Seiji Furusako

Strengthening spot weld joint by autotempering acceleration at heat affected zone

Abstract High tensile strength steel sheets in automotive body are composed of high weight fraction carbon and other additional elements. Therefore, securing the joint strength is difficult in spot welding. This study proposes a new technique for improving the spot weld joint strength. Typically, high joint strength can be obtained by prolonging the post-heating duration. This post-heating is expected to prevent propagation of crack into the nugget and improve the toughness of the heat affected zone. Compared to the conventional spot welding and other methods, the heat input is higher, thereby increasing the highest reaching temperature of heat affected zone. Hence, the austenite grain size becomes larger and martensite start temperature increases. Consequently, autotempering is promoted, resulting in stronger joint strength.
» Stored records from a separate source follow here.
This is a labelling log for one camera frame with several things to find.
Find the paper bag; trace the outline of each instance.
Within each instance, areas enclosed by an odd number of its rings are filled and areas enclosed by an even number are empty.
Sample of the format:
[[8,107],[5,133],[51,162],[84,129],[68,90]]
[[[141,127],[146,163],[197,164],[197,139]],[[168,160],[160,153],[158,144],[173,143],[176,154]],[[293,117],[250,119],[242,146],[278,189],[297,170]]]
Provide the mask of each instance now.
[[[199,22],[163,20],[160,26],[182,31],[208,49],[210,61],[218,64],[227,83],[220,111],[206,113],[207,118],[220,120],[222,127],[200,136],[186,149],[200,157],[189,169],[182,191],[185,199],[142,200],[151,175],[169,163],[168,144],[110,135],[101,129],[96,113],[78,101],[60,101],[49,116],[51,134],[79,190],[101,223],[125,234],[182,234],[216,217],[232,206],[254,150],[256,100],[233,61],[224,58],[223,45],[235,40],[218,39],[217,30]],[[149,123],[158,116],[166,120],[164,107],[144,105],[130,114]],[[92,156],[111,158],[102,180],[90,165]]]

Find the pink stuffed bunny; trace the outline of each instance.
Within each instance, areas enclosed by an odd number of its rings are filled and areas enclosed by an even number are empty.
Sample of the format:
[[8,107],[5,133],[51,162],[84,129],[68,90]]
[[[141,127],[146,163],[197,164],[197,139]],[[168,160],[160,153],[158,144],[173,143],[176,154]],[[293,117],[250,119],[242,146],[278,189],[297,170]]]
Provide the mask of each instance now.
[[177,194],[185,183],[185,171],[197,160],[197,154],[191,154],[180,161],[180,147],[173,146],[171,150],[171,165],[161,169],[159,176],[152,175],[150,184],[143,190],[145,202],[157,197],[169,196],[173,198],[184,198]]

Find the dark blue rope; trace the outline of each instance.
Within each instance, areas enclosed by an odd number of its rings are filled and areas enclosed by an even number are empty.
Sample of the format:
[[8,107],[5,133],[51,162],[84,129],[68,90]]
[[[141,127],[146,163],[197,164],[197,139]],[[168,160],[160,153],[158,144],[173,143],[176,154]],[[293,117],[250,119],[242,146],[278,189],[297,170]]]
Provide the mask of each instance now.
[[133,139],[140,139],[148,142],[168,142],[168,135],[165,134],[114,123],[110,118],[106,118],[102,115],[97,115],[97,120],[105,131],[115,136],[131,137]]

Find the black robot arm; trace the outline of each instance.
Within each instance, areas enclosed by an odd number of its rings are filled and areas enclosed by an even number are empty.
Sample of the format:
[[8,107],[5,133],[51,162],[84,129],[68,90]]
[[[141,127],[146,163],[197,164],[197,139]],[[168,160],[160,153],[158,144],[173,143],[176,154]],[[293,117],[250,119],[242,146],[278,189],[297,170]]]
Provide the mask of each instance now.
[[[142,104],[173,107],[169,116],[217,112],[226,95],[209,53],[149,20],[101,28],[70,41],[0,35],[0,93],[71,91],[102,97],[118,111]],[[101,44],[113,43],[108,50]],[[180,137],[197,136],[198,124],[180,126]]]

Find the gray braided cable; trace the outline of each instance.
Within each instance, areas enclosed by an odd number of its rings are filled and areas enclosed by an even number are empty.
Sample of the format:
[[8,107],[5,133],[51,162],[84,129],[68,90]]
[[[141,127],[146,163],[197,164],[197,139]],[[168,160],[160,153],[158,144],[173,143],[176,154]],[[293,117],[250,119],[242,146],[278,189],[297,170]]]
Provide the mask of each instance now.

Establishment of a model predicting tensile shear strength and fracture portion of laser-welded lap joints

This study was aimed at establishment of a model that can predict tensile shear strength and fracture portion laser-welded lap joints in the tensile test. To clear influence of the bead length and width on them, the joints employed steel sheets with a thickness in the range of 0.8 mm to 1.2 mm were evaluated. It was found that the tensile shear strength increased with the bead size, and the fracture occurred at base metal (BM), weld metal (WM) or portion between them with a curvature (referred to as portion R). Also to clarify rotational deformation process around WM during the tensile test, joint cross-sections were observed at some applied load levels in the test. This observation derived the relationship between the radius, Ri, at the inner plane of portion R and the rotational angle, θ, of the center of sheet thickness, and the relationship between Ri and applied load. A plastic analysis based on these functions and assumptions that the joint consists of BM, WM and R, which are under simplified stress mode respectively, could estimate the tensile shear strength and the fracture portion of the joints. This estimation made good accord with experimental results.

Dependence of strength and fracture behaviour on chemical compositions in spot-welded L-type joints

Abstract In order to achieve lighter and stronger car bodies by applying high strength steel sheets, one of the key technologies is enhancement of joint strength. In this study, we investigated dependence of strength and fracture behaviour on chemical compositions of steels in spot-welded L-type joints in detail. Consequently, the following experimental results were obtained. (1) Maximum load of the joint decreased with increase of carbon (C) and phosphorous (P). The maximum load was decreased by 0.4–0.7 kN with increase of 0.1% in C, with C content ranging from 0.03 to 0.5%, and 0.5 kN with increase of 0.01% in P, with P content ranging from 0 to 0.03%. (2) Fracture portion changed from the outside to the inside of weld metal with increase of C and P. (3) The fracture path was estimated to accord with the solidification segregation site in the weld metal in the case of a steel of 0.2% C, 0.03% P. (4) By implementation of an appropriate post heat during spot welding process for the steel of 0.2% C, 0.03% P, the degree of solidification segregation was clearly reduced and the maximum load of the joints was improved by 70%.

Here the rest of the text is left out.